**Activity**
The line containing "<point>383,83</point>" marks the start; please restate exactly that line and only the lines following it through the end of the material below.

**Dataset excerpts**
============

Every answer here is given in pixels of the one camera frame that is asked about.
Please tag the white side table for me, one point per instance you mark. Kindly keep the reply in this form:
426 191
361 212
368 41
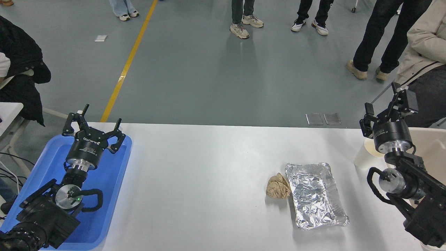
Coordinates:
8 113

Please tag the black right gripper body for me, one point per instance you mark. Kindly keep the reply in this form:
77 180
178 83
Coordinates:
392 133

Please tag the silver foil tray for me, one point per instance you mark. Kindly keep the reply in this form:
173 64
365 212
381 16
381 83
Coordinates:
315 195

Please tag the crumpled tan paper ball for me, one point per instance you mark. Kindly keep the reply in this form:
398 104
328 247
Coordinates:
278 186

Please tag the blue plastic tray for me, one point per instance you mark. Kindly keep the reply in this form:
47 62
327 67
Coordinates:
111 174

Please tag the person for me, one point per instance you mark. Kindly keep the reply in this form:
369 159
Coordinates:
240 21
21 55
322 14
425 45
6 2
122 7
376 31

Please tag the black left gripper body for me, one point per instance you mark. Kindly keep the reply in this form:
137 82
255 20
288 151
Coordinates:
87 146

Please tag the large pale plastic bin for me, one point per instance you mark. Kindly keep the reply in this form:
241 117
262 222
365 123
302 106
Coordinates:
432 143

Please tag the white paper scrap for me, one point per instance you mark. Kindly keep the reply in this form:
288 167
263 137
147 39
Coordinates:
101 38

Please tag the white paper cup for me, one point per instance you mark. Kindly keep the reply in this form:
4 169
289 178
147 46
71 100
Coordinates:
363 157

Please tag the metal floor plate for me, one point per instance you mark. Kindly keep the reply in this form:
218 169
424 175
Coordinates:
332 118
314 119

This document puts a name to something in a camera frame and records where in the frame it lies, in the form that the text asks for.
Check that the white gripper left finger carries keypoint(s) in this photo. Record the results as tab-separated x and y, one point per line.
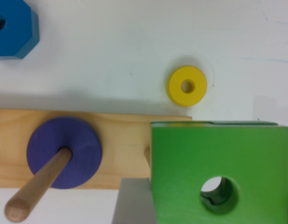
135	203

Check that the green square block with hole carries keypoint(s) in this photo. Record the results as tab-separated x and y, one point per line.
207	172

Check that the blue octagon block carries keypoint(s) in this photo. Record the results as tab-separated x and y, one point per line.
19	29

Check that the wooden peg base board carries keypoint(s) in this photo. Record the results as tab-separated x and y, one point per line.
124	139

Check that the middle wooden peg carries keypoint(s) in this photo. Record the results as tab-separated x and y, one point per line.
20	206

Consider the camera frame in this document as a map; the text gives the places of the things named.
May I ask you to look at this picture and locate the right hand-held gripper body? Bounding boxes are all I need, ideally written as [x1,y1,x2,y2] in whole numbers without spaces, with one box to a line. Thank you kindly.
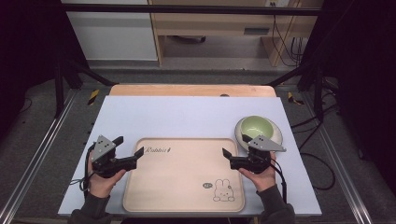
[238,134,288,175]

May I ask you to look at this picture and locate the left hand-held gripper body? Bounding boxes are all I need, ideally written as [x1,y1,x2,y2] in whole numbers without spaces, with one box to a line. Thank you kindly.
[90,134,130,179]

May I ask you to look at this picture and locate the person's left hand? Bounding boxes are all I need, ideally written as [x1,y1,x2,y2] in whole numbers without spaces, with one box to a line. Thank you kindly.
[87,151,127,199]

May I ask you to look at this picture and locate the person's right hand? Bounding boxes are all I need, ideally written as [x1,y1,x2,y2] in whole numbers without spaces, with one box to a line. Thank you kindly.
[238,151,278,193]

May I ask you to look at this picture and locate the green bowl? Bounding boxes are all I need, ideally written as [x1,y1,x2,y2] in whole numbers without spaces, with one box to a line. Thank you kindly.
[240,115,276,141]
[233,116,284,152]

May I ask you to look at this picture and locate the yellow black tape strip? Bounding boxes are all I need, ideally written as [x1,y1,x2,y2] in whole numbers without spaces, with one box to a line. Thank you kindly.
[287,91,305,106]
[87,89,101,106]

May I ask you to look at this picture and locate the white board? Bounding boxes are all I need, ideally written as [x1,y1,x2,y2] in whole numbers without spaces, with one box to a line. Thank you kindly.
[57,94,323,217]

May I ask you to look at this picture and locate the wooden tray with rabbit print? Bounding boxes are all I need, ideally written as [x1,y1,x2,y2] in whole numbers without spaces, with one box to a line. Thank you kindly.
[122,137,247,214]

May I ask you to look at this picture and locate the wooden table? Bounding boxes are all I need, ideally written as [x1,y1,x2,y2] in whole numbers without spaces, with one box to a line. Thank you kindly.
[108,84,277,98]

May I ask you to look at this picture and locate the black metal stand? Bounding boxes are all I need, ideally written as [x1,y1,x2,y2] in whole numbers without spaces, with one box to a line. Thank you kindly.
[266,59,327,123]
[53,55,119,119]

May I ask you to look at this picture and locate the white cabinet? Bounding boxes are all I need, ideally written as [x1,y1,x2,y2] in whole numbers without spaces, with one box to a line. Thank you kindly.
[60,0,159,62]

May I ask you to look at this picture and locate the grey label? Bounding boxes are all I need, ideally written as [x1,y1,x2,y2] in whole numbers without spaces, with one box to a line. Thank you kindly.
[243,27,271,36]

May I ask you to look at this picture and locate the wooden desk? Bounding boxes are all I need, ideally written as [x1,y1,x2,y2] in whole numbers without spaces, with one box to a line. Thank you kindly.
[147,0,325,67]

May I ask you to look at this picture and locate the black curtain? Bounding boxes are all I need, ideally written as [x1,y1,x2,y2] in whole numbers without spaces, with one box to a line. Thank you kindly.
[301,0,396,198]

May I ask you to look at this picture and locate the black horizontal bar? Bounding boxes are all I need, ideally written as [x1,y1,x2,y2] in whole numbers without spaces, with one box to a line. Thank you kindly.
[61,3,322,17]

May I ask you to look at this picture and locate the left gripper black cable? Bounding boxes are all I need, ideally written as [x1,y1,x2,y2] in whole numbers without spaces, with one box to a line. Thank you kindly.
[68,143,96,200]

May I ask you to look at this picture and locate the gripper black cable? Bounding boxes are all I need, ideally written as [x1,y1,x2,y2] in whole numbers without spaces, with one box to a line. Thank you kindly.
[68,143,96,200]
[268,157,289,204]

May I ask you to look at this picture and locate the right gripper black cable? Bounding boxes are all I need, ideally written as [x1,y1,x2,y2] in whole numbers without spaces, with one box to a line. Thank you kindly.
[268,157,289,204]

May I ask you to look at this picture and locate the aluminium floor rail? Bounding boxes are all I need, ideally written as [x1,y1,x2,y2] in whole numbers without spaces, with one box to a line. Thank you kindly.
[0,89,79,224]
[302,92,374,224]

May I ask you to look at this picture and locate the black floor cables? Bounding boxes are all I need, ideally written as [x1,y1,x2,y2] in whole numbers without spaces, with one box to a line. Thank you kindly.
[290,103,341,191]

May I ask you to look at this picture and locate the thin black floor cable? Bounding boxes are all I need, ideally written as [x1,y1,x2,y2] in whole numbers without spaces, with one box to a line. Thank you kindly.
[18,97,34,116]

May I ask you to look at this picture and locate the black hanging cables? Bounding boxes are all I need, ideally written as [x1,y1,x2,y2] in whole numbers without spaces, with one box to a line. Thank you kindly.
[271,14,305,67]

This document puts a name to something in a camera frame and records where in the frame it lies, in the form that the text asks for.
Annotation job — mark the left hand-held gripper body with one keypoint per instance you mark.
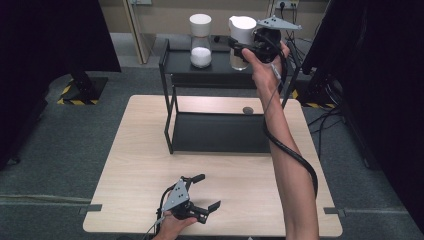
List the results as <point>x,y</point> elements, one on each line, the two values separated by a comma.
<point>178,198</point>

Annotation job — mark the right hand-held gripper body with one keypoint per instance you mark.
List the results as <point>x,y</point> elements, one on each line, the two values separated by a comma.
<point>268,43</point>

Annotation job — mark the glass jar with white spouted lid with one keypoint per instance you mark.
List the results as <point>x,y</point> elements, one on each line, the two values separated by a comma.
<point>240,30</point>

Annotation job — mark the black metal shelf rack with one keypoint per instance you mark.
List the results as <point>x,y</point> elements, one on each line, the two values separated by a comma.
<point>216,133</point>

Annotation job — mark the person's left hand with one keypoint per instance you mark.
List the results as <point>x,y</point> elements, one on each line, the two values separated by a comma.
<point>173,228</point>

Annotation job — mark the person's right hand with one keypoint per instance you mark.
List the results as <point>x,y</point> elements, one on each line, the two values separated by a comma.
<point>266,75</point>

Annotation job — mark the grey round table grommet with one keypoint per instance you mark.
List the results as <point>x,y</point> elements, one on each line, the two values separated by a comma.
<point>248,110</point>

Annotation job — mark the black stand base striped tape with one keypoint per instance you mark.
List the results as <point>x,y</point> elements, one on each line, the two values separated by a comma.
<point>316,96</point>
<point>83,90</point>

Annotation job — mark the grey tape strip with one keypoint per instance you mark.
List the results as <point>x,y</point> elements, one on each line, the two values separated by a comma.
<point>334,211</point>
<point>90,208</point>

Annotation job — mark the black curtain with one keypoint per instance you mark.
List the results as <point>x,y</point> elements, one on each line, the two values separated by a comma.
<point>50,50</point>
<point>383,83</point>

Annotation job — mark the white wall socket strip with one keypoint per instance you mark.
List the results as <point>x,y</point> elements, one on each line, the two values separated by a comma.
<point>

============

**Completed exercise**
<point>383,83</point>

Annotation job — mark the white wall socket strip with one keypoint per instance you mark.
List the results as <point>x,y</point> elements, one on each line, the two values separated by a comma.
<point>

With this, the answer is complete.